Integrating TVM into PyTorch


As TVM continuously demonstrates improvements to the efficiency of deep learning execution, it has become clear that PyTorch stands to benefit from directly leveraging the compiler stack. A major tenet of PyTorch is providing seamless and robust integrations that don’t get in the user’s way. To that end, PyTorch now has an official TVM-based backend, torch_tvm.

Usage is simple:

import torch_tvm
torch_tvm.enable()

That’s it! PyTorch will then attempt to convert all operators it can to known Relay operators during its JIT compilation process.

Background

Unlike many other ML frameworks, PyTorch exposes an eager-execution programming interface. This style of programming avoids graph-based meta-programming and focuses on the direct manipulation of n-dimensional arrays (tensors) in a Pythonic way. As such, the framework was initially well suited for the experimentation and development of models, but not for automatic performance optimization or deployment. To leverage optimizing compiler techniques, some large changes were recently introduced to PyTorch to solve this problem.

TVM Integration

PyTorch 1.0 introduced PyTorch IR, a PyTorch-specific intermediate representation for models similar to Relay. PyTorch programs can be converted into the IR via model tracing, which records the execution of a model or TorchScript, a subset of Python. The new TVM backend lowers PyTorch IR to Relay, and is able to transparently improve PyTorch performance with little user involvement.

Integration and Results

To support Relay, two features were added to the PyTorch JIT: custom transformation passes and custom subgraph interpreters.

When torch_tvm is enabled, subgraphs of PyTorch IR that can be converted to Relay Exprs will be marked as Relay-compatible. Since PyTorch IR does not always contain shape information, none of the subgraphs can be compiled in a useful way before invocation.

During user invocation, the PyTorch JIT runtime will determine input shape information and compile the previously marked subgraphs with the new Relay C++ build system. The compilation is cached based on input shapes for subsequent runs. More details can be found in the README.

torch_tvm has a continuous benchmark system set up, which is monitoring the performance of ResNet18 on CPU. Out of the box TVM provides over two times the performance of the default PyTorch JIT backend for various ResNet models. Below is a graph that details the iterations per second achieved with 16 threads on an AWS c5n.4xlarge instance (larger is better):

bench

These results are quite encouraging, and the project will continue to focus on improving CPU inference speed across more models.

Future work

Right now the PyTorch JIT does a lot of work to find pure functional subsets of its IR to feed to Relay. This avoids the need to map aliasing and control flow information to Relay, but is not necessary. Mapping more of the PyTorch IR to Relay may yield performance wins and is a goal of the project. PyTorch IR is rapidly changing as it is being developed, so this must be done carefully.

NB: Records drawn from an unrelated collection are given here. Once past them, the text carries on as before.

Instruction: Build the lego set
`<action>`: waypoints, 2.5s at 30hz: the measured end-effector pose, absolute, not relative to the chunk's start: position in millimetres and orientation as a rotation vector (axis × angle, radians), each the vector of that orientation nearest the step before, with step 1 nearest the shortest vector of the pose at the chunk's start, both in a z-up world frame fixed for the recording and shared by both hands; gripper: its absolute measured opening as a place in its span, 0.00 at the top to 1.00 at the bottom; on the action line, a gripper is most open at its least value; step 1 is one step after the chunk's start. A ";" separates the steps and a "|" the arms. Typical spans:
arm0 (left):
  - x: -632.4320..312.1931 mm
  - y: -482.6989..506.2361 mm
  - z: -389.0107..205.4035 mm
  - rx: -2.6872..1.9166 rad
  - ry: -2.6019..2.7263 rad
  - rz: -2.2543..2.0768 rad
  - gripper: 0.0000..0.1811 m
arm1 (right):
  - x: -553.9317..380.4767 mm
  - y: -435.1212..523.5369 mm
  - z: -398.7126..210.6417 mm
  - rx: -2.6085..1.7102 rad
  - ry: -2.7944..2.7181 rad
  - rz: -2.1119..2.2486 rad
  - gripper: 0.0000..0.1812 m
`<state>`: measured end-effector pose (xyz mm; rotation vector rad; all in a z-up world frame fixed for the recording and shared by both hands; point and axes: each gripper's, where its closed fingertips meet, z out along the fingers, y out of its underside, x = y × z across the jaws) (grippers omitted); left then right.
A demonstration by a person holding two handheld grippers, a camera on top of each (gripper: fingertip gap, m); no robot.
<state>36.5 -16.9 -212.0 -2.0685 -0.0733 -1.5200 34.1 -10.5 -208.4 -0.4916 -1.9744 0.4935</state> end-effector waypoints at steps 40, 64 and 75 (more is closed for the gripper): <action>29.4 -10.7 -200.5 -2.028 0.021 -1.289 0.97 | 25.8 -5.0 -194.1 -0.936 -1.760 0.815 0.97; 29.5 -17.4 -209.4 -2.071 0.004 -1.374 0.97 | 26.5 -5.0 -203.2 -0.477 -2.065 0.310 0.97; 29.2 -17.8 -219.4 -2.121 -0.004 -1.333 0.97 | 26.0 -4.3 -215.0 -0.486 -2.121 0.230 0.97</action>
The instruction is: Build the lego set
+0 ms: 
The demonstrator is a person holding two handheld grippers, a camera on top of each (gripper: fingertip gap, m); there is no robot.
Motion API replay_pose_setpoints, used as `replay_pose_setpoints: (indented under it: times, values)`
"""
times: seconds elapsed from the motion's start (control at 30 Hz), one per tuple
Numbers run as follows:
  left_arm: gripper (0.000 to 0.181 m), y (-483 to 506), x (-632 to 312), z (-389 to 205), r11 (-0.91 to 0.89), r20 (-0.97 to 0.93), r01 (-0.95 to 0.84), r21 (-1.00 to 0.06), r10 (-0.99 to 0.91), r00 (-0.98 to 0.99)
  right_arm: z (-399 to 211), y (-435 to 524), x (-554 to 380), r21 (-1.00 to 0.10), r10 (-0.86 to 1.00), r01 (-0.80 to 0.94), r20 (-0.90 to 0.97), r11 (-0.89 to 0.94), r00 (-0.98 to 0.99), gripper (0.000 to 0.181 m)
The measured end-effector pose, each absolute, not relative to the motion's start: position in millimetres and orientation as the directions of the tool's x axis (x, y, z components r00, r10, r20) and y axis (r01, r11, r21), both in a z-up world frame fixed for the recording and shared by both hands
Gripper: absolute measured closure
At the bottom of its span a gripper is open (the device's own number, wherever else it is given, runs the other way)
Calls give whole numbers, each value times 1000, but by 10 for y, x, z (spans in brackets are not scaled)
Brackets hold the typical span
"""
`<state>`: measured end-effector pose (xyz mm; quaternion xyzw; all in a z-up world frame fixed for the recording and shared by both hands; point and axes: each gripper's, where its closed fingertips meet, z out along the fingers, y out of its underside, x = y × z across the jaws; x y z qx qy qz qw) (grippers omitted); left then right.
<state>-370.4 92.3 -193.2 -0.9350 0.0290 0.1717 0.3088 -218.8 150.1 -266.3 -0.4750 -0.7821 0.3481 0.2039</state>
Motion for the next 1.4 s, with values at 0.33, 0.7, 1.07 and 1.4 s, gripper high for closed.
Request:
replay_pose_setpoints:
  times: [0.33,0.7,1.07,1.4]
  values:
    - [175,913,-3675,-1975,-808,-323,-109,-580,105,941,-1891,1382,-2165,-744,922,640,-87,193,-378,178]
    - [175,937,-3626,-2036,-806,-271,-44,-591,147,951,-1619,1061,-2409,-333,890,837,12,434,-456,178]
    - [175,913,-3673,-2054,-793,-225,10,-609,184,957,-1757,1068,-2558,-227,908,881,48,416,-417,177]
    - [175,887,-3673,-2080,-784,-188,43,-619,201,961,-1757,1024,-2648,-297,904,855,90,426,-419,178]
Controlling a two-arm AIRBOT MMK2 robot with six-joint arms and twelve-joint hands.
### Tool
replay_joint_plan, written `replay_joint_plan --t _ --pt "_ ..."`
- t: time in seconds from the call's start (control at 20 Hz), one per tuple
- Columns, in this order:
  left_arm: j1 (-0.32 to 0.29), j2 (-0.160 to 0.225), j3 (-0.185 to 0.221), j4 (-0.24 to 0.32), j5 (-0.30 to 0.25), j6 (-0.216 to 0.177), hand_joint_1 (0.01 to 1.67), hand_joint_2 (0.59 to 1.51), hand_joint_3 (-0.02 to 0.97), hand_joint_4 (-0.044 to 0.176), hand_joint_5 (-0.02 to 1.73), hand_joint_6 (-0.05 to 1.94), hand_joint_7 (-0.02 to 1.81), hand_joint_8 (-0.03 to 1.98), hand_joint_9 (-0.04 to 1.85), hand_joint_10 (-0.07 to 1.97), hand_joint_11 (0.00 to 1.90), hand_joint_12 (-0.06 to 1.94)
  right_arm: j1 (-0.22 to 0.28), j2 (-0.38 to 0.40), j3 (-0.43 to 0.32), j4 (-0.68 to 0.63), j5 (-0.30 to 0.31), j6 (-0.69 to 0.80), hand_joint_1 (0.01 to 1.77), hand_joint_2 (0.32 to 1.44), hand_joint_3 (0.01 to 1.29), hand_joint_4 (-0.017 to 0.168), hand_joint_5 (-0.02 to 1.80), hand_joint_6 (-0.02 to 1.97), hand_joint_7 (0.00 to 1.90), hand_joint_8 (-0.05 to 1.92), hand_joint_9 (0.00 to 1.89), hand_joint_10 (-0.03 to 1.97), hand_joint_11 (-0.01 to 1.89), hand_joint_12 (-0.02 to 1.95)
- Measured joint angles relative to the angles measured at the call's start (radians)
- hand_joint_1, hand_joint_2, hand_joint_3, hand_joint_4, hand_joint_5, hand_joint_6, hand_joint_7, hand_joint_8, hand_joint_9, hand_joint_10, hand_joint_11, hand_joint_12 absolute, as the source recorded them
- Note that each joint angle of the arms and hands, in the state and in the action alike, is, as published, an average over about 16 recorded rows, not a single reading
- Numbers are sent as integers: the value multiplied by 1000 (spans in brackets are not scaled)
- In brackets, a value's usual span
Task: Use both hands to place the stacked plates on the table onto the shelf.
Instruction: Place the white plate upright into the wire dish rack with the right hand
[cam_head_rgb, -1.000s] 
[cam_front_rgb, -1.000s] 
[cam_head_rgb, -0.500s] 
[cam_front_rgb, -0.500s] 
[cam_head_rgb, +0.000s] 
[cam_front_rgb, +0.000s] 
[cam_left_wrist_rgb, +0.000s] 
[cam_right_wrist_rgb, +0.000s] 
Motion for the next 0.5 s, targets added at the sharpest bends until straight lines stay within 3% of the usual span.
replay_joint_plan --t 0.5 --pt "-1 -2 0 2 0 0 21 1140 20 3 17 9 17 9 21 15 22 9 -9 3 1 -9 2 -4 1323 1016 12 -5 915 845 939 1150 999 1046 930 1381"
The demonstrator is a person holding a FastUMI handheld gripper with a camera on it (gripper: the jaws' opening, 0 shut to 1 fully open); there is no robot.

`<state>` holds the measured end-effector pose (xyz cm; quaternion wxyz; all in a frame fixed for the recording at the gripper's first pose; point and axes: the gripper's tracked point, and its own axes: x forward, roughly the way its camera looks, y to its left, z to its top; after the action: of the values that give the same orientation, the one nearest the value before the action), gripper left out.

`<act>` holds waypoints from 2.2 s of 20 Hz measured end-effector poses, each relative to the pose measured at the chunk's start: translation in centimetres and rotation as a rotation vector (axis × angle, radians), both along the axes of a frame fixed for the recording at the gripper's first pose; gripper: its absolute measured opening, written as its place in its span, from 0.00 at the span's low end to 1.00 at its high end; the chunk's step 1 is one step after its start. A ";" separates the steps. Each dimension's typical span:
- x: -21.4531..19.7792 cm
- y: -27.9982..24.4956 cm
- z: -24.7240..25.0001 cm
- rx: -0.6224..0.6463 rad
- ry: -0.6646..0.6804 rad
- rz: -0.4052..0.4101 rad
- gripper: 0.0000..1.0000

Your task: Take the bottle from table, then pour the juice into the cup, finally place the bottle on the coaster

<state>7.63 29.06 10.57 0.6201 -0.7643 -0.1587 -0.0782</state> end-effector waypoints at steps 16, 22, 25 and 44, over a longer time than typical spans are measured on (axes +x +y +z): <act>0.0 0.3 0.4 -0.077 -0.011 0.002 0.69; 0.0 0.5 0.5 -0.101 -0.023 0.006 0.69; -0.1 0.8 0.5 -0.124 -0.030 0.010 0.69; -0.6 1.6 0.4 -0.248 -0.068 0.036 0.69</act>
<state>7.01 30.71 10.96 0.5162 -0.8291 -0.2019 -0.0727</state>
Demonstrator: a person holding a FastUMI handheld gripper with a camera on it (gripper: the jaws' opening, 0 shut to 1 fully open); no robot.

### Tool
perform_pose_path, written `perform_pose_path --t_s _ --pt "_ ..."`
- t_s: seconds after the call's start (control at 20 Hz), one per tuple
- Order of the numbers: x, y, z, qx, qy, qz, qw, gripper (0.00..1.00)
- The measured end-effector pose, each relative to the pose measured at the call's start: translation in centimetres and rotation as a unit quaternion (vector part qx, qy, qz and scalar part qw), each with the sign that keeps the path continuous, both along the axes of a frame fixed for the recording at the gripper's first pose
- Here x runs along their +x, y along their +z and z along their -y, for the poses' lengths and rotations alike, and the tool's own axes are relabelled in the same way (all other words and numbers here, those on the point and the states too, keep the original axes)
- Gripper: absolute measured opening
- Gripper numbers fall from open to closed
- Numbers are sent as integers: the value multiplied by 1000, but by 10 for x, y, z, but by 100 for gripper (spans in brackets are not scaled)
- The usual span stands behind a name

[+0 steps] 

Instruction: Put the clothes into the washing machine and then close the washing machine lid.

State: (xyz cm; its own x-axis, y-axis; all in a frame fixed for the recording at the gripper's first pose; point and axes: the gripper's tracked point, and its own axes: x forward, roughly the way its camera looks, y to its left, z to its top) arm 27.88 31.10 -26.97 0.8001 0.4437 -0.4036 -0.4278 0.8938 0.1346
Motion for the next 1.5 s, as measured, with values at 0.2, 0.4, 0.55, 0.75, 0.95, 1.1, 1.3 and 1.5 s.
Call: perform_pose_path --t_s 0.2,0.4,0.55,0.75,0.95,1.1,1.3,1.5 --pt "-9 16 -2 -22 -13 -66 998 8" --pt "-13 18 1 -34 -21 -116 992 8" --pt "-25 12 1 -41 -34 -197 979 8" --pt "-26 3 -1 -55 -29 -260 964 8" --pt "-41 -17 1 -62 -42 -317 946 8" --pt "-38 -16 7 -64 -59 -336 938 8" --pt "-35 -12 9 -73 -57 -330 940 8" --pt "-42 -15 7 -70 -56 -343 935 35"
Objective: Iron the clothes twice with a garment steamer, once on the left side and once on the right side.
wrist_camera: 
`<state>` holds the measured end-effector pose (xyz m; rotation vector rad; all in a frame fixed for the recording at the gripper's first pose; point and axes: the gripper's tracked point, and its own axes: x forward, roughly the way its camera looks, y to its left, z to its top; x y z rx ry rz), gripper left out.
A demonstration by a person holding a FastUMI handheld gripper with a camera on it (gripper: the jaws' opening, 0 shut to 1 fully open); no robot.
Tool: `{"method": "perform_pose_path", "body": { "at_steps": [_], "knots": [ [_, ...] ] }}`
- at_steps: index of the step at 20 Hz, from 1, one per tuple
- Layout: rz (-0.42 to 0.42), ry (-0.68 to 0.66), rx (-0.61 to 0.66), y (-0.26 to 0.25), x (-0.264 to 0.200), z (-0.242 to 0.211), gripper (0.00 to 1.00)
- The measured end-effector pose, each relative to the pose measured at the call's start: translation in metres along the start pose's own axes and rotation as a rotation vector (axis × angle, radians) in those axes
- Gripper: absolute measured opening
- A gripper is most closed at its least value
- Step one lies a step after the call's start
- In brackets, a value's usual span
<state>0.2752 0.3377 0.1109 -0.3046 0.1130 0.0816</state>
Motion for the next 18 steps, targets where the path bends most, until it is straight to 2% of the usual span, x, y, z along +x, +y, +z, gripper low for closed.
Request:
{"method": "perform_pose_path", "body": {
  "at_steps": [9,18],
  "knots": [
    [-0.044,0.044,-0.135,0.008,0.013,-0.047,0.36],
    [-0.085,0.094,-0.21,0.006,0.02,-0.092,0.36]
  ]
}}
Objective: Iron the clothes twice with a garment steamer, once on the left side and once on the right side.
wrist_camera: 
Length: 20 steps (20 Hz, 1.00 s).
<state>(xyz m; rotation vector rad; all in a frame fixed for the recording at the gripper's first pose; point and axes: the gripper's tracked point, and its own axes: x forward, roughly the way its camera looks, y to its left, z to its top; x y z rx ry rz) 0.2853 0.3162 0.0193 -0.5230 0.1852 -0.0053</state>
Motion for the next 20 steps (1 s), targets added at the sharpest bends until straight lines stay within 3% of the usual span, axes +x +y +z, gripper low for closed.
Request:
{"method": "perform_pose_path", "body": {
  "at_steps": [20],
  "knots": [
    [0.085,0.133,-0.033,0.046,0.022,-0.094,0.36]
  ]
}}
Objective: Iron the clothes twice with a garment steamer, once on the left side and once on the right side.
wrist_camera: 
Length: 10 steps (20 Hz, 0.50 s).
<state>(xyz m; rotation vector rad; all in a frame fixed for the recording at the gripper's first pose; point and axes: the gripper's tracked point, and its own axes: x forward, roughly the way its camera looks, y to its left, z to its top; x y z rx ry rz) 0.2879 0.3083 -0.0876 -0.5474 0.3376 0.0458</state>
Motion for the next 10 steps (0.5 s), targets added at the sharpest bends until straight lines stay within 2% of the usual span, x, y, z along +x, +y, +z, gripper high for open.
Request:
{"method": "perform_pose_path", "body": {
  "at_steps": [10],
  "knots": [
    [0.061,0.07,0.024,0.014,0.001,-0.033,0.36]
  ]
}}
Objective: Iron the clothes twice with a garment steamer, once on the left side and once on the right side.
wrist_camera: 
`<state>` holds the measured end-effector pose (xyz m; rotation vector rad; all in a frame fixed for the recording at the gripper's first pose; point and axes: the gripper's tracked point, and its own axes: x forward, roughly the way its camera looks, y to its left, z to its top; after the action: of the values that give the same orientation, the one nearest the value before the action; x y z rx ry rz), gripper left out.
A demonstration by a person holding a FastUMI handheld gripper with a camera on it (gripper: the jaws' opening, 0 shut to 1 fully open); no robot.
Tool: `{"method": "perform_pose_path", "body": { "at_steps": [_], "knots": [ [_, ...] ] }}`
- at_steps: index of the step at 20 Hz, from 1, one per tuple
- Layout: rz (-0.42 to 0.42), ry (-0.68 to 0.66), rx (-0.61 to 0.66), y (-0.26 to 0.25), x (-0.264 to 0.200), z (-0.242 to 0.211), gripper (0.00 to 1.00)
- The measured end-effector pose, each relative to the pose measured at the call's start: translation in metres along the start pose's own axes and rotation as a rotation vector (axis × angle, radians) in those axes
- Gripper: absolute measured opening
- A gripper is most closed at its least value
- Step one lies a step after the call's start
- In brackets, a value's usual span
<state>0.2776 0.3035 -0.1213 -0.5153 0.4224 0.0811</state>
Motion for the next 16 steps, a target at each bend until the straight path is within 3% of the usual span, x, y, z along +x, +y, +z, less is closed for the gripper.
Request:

More work will be done to ensure the hand off between PyTorch and TVM code is efficient. This includes unifying the threading model, allocators and reducing the overhead associated with copying inputs into TVM.

Tutorial

If you have an already written PyTorch model, the easiest way to get started comes from using torch.jit.trace as follows

import torch_tvm
from your_model import model, inputs

torch_tvm.enable(opt_level=3)

iters = 100
warmup = 10

# Ensure your model is in eval mode and also turn off gradients.
with torch.no_grad():
  # Use tuned parameters for better performance.
  with autotvm.apply_history_best("test/autotvm_tuning.log"):
    # This is where all the compilation happens.
    trace_tvm = torch.jit.trace(model, inputs)
    
    # Warmup
    for _ in range(warmup):
      _ = trace_tvm(*inputs)

    # Benchmark
    start = time.time()
    for _ in range(iters):
      _ = trace_tvm(*inputs)
    tvm_time = time.time() - start
    
    print("Took {}s to run {} iters".format(tvm_time, iters))

Much of this code comes from benchmarks.py. Note that tuned parameters for AVX2 LLVM compilation is in the test/ folder of the repo.

If you are more comfortable using Relay directly, it is possible to simply extract the expression directly from a PyTorch function either via (implicit) tracing or TorchScript:

def add(a, b, c):
    return a + b + c

# via tracing
relay_graph = torch_tvm.to_relay(add, inputs)

@torch.jit.script
def mul(a, b, c):
    return a * b * c

# via script
relay_graph = torch_tvm.to_relay(mul, inputs)